Bloomberg / BusinessWeek
Dubai home prices declined 6 percent in the third quarter while the United Arab Emirates’ biggest construction firm, Arabtec Holding PJSC, reported 96 percent drop in profit and Deyaar Development PJSC suffered a loss.
The Dubai House Price Index dropped 6 percent in the third quarter compared with the previous one, reaching its lowest level since the second quarter of 2009 on a summer slowdown and as banks continued to restrict lending, Colliers International, a brokerage, property and asset management company said today.
The deepest global financial crisis since the 1930s led Dubai property prices to drop by more than 50 percent from the 2008 peak and forced builders to cancel half of their projects in the emirate. Property prices in Dubai will continue to drop due to an oversupply of housing units and offices over the next 20 months, said Mohamed Alabbar, chairman of Emaar Properties PJSC, the U.A.E.’s largest developer.
Deyaar, a property developer partly owned by Dubai Islamic Bank PJSC, tumbled 7.8 percent today after reporting a third- quarter loss of 145 million dirhams. Arabtec dropped the most since May 25 after it reported a profit plunge.
“After a period of stable prices we are beginning to witness a shallow but lengthening slide in overall average prices,” said Ian Albert, regional director at Colliers. Prices had been hovering around the same values since the third quarter of 2009, he said in the report.
The average price per square foot of residential real estate fell to 951 dirhams ($258.90) in the third quarter from 1,015 dirhams in the second quarter. The number of transactions also declined 4 percent, according to the report.
Townhouses suffered the biggest price decline, falling 8 percent in the third quarter, Colliers said. Apartment prices slid 7 percent, while those of villas dropped by 5 percent.

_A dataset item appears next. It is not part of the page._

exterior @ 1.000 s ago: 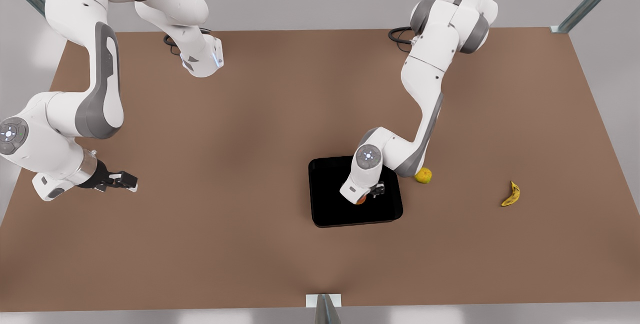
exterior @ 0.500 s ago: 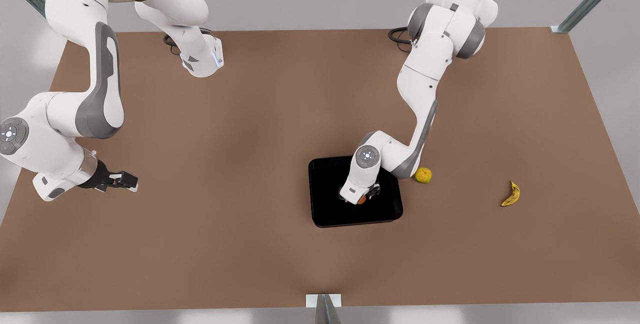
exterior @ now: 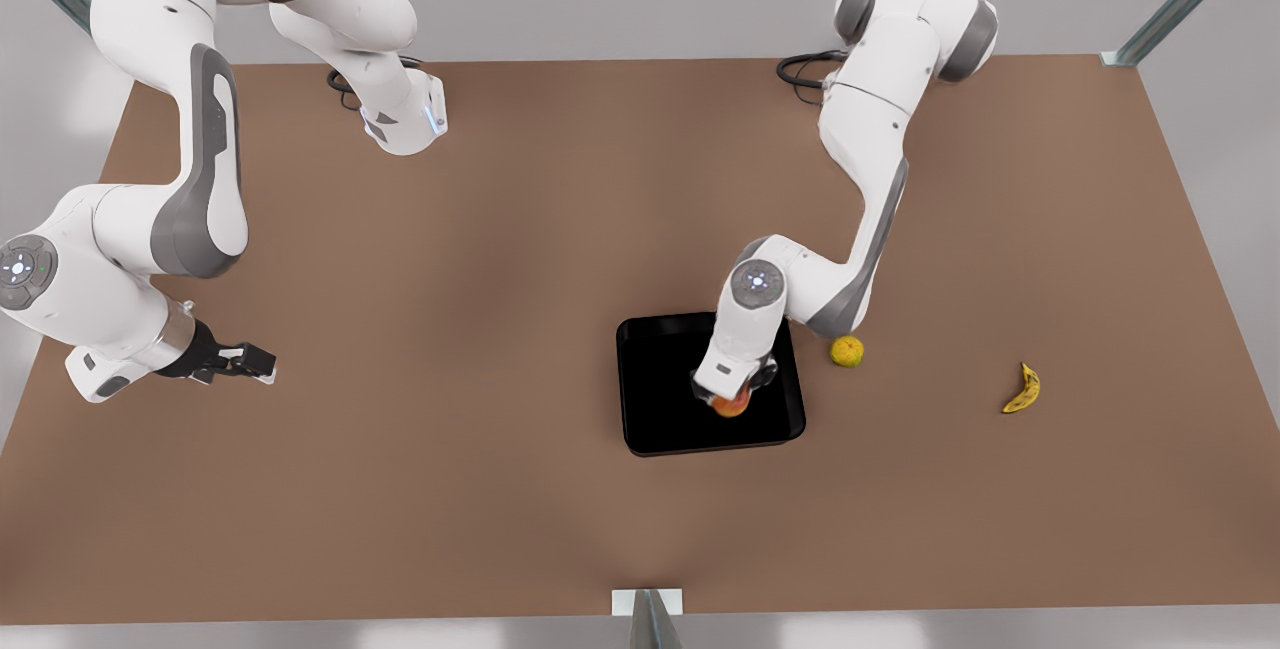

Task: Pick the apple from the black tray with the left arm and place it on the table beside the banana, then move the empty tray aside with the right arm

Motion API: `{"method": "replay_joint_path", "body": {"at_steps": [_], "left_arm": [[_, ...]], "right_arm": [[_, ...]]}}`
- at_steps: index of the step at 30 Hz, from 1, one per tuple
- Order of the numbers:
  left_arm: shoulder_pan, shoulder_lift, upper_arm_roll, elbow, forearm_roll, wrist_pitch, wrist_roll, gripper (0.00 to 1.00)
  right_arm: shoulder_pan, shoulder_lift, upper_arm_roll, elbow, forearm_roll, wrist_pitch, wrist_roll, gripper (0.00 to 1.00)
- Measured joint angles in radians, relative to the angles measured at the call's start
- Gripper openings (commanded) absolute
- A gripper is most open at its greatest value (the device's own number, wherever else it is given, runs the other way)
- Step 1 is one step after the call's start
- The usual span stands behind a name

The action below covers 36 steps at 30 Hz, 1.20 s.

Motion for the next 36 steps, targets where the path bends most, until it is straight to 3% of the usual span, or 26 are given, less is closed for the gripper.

Colliers estimate that 33,000 new housing units will be added to Dubai’s market by the end of this year, down from an earlier estimate of 41,000 units.
“We are witnessing a slow but protracted decline in asset values,” Albert wrote. “This reflects the reality on the ground as occupancy rates fall to 80 percent and the market is unable to absorb the additional supply without a growth in the population or a slowdown in the release of stock.”